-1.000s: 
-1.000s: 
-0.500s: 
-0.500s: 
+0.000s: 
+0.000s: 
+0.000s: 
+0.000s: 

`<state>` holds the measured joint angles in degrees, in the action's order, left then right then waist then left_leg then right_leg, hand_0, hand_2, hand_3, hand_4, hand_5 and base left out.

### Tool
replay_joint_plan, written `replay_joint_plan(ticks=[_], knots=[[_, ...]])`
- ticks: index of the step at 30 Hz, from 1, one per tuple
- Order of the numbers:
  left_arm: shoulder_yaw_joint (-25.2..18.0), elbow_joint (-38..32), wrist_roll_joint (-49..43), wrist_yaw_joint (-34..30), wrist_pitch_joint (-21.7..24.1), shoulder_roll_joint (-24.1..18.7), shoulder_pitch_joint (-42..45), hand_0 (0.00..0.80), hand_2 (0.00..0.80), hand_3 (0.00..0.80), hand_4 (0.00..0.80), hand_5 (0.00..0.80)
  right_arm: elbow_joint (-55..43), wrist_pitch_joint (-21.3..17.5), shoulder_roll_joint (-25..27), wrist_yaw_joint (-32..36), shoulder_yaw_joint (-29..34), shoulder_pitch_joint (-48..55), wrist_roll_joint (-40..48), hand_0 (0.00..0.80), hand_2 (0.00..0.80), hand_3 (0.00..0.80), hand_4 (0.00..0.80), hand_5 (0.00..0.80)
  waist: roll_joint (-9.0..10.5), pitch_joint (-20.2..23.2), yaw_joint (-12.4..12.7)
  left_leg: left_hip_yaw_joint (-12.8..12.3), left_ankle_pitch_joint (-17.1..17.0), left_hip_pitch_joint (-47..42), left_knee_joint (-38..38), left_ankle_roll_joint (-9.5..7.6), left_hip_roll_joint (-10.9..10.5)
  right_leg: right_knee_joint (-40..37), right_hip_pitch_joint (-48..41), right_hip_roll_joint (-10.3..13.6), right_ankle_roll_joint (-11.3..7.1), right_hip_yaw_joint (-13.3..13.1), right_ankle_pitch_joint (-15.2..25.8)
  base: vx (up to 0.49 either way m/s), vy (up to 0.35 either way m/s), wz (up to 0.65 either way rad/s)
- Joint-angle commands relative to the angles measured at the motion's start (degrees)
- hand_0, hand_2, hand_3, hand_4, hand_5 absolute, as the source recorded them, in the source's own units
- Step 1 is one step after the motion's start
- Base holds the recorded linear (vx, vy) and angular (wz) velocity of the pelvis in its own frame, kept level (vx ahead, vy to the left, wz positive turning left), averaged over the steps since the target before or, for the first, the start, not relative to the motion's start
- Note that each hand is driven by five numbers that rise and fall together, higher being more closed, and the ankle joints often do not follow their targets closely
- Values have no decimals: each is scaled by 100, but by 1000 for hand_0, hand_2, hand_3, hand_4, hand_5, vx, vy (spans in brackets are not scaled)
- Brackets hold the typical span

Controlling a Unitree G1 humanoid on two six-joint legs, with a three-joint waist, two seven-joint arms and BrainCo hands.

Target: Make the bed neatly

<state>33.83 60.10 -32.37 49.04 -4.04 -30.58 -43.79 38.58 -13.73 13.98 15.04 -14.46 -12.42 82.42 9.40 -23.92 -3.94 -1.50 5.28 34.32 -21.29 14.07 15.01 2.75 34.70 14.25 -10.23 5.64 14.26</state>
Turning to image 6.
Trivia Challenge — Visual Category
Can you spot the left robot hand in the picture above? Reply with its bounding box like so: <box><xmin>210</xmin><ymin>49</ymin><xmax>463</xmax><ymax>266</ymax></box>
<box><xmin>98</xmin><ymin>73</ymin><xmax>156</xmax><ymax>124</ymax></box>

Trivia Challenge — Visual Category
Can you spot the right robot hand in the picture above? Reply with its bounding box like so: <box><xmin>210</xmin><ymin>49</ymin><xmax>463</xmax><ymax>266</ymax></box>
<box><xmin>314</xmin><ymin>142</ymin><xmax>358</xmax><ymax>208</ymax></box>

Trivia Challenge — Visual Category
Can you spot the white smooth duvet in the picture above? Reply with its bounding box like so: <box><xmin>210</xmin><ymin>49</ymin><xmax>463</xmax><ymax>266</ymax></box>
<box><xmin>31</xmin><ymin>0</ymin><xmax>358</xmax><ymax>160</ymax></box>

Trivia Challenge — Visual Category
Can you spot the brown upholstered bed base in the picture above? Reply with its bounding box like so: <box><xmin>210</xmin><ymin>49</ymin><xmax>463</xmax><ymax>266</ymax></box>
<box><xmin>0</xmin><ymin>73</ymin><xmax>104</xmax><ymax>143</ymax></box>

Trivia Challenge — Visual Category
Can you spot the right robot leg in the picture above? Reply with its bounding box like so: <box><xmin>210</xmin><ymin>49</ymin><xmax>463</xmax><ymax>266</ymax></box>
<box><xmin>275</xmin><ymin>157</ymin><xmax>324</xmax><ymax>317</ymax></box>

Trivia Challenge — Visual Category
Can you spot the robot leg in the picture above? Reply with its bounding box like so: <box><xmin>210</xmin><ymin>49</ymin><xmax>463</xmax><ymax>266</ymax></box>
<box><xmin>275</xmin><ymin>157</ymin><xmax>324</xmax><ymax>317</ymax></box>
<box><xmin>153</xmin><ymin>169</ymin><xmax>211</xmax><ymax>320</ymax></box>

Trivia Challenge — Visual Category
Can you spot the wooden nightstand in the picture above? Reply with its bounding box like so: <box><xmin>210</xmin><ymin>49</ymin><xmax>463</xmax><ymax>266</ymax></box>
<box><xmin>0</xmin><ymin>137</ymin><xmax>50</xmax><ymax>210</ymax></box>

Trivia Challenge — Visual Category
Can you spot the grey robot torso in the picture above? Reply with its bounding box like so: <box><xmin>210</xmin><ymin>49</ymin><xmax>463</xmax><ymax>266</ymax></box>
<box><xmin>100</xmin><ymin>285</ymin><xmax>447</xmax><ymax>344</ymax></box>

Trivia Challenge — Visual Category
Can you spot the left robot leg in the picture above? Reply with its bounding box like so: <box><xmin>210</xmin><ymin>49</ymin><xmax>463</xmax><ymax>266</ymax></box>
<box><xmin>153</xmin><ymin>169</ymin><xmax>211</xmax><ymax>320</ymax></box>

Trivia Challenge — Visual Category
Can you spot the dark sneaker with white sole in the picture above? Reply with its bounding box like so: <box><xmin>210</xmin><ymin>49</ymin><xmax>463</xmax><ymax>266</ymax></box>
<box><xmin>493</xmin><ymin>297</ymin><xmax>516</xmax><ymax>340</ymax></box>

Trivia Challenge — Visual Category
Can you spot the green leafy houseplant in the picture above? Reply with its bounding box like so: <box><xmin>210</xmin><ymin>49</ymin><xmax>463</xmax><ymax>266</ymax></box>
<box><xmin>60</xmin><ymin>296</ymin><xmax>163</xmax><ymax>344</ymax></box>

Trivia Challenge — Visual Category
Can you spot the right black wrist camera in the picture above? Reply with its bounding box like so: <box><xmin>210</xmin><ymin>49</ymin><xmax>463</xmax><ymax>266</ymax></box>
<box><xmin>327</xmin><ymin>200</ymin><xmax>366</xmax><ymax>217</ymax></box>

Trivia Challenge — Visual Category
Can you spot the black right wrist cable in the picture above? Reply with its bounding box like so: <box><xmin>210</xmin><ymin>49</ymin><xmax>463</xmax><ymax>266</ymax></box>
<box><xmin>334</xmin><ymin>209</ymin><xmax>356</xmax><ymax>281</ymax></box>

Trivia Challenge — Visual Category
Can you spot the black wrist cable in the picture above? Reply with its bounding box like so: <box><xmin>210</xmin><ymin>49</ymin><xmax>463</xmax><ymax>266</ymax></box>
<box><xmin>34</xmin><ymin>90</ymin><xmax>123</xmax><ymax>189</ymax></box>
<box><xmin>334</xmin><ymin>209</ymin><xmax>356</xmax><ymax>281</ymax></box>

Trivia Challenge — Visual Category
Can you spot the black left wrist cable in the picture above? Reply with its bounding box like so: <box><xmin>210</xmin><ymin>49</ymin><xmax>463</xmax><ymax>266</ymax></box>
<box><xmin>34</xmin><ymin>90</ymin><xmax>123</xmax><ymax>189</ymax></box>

## Aim of the exercise
Go through the records from the first line and copy each one exactly, ending after the line that contains "(-9.5..7.6), left_hip_roll_joint (-10.9..10.5)". Give nothing else.

## Solved exercise
-1.000s: 
-1.000s: 
-0.500s: 
-0.500s: 
+0.000s: 
+0.000s: 
+0.000s: 
+0.000s: 

`<state>` holds the measured joint angles in degrees, in the action's order, left then right then waist then left_leg then right_leg, hand_0, hand_2, hand_3, hand_4, hand_5 and base left out.

### Tool
replay_joint_plan, written `replay_joint_plan(ticks=[_], knots=[[_, ...]])`
- ticks: index of the step at 30 Hz, from 1, one per tuple
- Order of the numbers:
  left_arm: shoulder_yaw_joint (-25.2..18.0), elbow_joint (-38..32), wrist_roll_joint (-49..43), wrist_yaw_joint (-34..30), wrist_pitch_joint (-21.7..24.1), shoulder_roll_joint (-24.1..18.7), shoulder_pitch_joint (-42..45), hand_0 (0.00..0.80), hand_2 (0.00..0.80), hand_3 (0.00..0.80), hand_4 (0.00..0.80), hand_5 (0.00..0.80)
  right_arm: elbow_joint (-55..43), wrist_pitch_joint (-21.3..17.5), shoulder_roll_joint (-25..27), wrist_yaw_joint (-32..36), shoulder_yaw_joint (-29..34), shoulder_pitch_joint (-48..55), wrist_roll_joint (-40..48), hand_0 (0.00..0.80), hand_2 (0.00..0.80), hand_3 (0.00..0.80), hand_4 (0.00..0.80), hand_5 (0.00..0.80)
  waist: roll_joint (-9.0..10.5), pitch_joint (-20.2..23.2), yaw_joint (-12.4..12.7)
  left_leg: left_hip_yaw_joint (-12.8..12.3), left_ankle_pitch_joint (-17.1..17.0), left_hip_pitch_joint (-47..42), left_knee_joint (-38..38), left_ankle_roll_joint (-9.5..7.6), left_hip_roll_joint (-10.9..10.5)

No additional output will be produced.